## Directions for this task
Would you please retype, exactly, the lines of the listing below between the line with "Target: woven mat" and the line with "of the bare", inclusive?

## Dataset records
•••

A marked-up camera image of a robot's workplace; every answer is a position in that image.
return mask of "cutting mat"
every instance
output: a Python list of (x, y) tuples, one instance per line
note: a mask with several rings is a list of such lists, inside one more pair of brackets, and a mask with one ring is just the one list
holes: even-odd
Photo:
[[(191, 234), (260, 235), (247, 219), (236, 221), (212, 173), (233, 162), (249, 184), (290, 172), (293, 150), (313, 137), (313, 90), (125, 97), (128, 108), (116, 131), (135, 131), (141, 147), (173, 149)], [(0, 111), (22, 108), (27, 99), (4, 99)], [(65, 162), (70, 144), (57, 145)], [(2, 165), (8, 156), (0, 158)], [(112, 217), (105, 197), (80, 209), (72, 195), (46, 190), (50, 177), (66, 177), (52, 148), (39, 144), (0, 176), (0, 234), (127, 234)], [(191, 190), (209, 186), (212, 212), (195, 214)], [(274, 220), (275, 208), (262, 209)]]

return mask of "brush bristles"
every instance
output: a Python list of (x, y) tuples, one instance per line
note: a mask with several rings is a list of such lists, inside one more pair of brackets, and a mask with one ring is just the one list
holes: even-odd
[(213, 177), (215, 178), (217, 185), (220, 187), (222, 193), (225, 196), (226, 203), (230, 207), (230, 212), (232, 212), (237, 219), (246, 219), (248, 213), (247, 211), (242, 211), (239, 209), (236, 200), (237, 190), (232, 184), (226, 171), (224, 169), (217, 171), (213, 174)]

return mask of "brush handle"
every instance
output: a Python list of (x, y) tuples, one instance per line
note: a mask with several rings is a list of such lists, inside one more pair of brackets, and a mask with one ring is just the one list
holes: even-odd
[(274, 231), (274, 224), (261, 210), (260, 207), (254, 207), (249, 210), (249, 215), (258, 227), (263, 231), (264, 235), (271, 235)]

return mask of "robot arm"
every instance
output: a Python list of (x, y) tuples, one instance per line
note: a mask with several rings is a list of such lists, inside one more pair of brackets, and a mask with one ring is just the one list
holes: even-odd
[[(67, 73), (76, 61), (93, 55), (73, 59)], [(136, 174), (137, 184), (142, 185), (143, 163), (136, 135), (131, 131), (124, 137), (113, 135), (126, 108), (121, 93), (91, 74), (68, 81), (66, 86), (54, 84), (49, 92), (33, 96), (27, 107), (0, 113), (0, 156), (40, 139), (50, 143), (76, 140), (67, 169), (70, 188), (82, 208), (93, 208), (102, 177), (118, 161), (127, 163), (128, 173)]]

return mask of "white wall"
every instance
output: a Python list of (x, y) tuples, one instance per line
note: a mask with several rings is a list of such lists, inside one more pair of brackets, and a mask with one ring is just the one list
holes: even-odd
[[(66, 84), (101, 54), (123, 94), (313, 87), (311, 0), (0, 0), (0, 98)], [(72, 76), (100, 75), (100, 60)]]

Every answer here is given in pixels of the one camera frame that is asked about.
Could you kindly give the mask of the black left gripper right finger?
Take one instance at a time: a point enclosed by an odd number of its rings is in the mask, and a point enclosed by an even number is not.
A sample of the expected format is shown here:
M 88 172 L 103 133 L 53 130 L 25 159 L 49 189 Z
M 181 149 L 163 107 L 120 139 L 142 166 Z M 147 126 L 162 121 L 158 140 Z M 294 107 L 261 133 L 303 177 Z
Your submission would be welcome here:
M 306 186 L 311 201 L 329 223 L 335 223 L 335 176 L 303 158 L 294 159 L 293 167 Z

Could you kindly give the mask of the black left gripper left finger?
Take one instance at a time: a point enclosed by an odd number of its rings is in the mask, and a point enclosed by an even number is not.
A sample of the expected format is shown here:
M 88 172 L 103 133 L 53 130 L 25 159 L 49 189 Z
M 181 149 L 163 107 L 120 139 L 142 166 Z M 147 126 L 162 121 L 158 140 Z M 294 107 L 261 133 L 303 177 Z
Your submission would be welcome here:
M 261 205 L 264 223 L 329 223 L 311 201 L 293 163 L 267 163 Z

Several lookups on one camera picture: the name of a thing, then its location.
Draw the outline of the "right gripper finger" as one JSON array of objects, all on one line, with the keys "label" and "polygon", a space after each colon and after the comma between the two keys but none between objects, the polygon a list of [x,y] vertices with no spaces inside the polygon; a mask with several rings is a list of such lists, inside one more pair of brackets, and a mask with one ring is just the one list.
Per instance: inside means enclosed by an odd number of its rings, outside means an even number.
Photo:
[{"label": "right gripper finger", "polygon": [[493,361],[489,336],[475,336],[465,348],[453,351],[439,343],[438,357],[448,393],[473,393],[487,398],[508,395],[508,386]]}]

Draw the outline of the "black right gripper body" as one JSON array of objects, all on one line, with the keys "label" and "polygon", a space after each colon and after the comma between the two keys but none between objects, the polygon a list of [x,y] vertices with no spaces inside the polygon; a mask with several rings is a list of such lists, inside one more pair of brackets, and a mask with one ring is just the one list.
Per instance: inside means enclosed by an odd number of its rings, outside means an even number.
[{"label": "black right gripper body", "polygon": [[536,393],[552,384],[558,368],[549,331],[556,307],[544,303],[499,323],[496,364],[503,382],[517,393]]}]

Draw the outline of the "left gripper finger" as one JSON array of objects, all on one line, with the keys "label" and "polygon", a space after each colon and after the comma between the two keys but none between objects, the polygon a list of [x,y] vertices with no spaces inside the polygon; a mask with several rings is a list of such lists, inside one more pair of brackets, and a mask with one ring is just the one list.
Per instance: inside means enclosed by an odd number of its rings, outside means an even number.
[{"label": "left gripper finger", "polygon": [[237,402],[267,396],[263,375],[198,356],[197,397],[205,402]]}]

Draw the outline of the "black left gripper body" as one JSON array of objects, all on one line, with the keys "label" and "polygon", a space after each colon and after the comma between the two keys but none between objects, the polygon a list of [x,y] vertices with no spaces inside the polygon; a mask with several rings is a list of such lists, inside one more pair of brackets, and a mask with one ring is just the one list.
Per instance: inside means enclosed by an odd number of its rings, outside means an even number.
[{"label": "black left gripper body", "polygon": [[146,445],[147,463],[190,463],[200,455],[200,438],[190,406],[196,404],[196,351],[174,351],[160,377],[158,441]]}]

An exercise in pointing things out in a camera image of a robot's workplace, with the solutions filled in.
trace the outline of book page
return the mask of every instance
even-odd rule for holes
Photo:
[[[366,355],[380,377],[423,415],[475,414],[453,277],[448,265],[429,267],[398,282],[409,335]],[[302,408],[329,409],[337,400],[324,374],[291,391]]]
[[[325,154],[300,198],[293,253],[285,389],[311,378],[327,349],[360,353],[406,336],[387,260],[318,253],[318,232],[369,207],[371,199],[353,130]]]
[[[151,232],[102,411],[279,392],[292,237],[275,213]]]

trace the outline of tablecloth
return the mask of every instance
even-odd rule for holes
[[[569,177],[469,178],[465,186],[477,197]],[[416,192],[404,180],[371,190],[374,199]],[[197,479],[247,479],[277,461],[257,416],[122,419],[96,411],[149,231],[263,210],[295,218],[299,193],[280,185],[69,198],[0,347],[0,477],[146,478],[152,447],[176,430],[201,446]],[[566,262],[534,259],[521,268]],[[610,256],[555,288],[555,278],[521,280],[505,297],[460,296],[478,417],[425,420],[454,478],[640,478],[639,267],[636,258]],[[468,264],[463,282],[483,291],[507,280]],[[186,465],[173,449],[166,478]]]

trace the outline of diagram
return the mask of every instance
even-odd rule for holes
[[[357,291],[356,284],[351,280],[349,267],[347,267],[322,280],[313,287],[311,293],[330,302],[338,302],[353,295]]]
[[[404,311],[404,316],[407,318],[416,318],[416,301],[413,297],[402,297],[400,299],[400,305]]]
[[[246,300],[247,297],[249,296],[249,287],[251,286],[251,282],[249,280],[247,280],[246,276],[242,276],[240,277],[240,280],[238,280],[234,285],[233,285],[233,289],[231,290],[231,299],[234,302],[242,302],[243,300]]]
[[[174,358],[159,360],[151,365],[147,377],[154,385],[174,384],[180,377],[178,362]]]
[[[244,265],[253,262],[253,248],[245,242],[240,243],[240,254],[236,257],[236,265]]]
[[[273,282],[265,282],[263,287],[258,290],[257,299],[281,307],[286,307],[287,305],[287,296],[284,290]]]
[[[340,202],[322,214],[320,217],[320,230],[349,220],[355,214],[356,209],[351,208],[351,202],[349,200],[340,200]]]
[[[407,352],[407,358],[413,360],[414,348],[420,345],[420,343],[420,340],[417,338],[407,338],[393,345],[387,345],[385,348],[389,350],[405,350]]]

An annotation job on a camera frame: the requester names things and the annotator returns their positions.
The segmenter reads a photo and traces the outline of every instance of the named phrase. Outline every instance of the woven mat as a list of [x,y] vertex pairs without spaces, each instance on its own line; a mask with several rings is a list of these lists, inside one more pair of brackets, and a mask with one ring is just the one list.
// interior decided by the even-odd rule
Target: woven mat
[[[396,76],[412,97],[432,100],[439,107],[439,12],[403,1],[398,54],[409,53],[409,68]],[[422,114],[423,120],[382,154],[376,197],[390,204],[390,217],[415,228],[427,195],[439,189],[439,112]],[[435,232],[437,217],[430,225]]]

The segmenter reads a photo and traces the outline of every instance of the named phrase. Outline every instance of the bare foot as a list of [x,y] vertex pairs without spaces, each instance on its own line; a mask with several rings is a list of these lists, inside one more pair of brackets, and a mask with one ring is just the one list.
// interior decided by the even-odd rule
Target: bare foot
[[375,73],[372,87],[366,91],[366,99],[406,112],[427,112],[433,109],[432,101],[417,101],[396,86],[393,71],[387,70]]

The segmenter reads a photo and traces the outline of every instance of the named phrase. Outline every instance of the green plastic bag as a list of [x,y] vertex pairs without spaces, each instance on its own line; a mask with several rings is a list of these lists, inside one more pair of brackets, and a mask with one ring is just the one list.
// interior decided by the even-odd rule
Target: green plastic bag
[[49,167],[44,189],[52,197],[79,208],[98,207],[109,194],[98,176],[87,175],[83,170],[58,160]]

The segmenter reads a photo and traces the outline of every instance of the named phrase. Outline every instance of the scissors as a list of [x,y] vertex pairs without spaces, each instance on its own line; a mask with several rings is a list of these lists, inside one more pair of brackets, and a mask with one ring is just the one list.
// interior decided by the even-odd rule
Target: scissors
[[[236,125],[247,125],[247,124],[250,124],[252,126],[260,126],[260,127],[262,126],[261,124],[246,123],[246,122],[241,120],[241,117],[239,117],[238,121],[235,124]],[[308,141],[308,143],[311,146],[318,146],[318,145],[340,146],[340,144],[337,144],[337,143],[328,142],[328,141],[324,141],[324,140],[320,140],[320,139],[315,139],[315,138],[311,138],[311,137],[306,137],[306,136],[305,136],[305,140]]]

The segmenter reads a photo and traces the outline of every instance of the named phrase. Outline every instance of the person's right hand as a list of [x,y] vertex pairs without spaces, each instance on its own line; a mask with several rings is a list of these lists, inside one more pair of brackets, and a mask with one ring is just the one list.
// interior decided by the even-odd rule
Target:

•••

## Answer section
Target: woven mat
[[[396,76],[412,97],[432,100],[439,107],[439,12],[403,1],[398,54],[409,53],[409,68]],[[422,114],[423,120],[382,154],[376,197],[390,204],[390,217],[415,228],[427,195],[439,189],[439,112]],[[435,232],[437,217],[430,225]]]

The segmenter reads a photo and traces the outline of every instance of the named phrase. Outline every instance of the bare foot as a list of [x,y] vertex pairs without spaces, each instance on its own line; a mask with several rings is a list of these lists, inside one more pair of brackets, and a mask with one ring is just the one list.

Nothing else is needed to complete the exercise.